We release a curated subset of Reddit posts and comments that mention
{AAPL, AMZN, NFLX, MSFT, GOOG, META, TSLA} between 2021-09-30 and 2022-09-30.
Source subreddits:
- r/investing
- r/StockMarket
- r/stocks
- r/wallstreetbets
The raw data were obtained from publicly available Pushshift Reddit dumps (Baumgartner et al., 2020). For each post/comment we keep text and basic metadata (id, subreddit, created_utc, score, num_comments, link_id/parent_id, etc.). Reddit usernames and profile information are not included.
Reddit data used in our experiments can be downloaded from:
https://drive.google.com/drive/folders/1zgphtMdGT9ZR2le_24EkprXdtRYnJcq8
Use of this data must comply with Reddit’s User Agreement, Developer Terms, and Data API Terms. This repository does not grant any additional rights to Reddit content beyond what Reddit itself permits.
To reproduce our experiments, download the Reddit data and convert it into the same tabular format as the example files in the data/ directory (e.g., JSONL/CSV with matching column names). You are free to implement your own preprocessing pipeline; we only require that the final format matches the examples.

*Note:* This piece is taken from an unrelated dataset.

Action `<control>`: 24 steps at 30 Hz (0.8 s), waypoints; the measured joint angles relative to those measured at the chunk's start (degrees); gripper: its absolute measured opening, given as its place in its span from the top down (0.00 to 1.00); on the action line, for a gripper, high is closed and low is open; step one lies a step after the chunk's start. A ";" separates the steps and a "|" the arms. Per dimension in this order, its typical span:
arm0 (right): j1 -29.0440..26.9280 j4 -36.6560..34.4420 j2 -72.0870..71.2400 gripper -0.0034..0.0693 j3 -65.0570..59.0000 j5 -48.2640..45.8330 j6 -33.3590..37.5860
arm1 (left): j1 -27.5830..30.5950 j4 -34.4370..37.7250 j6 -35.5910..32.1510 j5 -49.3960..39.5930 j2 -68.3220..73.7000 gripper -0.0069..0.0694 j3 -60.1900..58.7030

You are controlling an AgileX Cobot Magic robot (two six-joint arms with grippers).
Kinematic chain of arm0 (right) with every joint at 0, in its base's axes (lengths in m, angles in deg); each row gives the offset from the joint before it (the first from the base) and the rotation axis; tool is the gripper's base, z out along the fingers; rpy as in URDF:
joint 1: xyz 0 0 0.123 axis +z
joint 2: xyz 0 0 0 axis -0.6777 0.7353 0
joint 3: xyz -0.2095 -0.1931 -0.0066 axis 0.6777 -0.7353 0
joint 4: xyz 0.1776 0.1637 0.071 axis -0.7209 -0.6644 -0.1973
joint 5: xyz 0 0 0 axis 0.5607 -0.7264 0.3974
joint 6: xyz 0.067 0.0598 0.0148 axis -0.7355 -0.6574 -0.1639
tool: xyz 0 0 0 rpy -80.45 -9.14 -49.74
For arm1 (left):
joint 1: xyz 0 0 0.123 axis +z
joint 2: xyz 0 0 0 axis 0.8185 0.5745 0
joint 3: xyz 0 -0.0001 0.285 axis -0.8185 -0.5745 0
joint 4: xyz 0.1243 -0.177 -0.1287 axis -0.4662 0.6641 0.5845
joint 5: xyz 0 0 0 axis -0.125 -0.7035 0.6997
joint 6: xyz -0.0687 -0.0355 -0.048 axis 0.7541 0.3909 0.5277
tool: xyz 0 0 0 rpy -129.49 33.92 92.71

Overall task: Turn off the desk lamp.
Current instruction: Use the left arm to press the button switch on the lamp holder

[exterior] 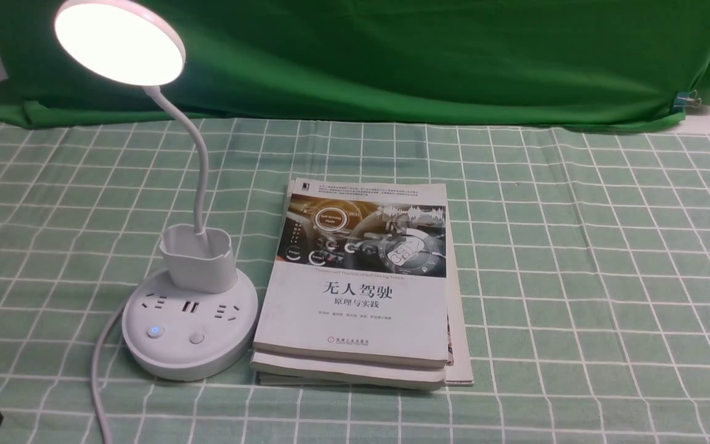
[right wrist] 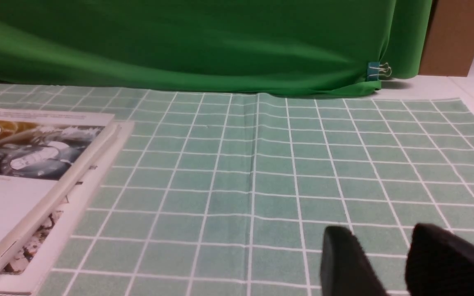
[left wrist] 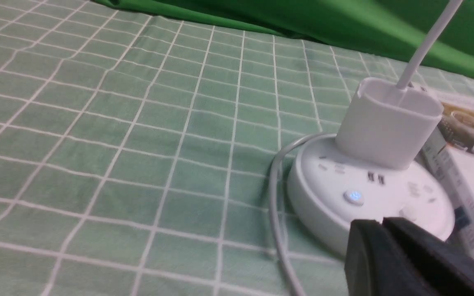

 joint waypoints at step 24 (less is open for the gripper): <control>0.00 0.00 0.00 0.62 0.00 0.00 0.00 | 0.00 5.32 6.09 -29.87 32.05 0.88 32.84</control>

For the Twitter side, we do not redistribute tweet text in this repository. Instead, we rely on the public Kaggle dataset:
equinxx, “Stock Tweets for Sentiment Analysis and Prediction”
https://www.kaggle.com/datasets/equinxx/stock-tweets-for-sentiment-analysis-and-prediction
Please download the dataset directly from Kaggle (subject to Twitter/X and Kaggle terms of use), then manually process it into the same format as the example Twitter files in data/ (e.g., one row per tweet with the expected columns).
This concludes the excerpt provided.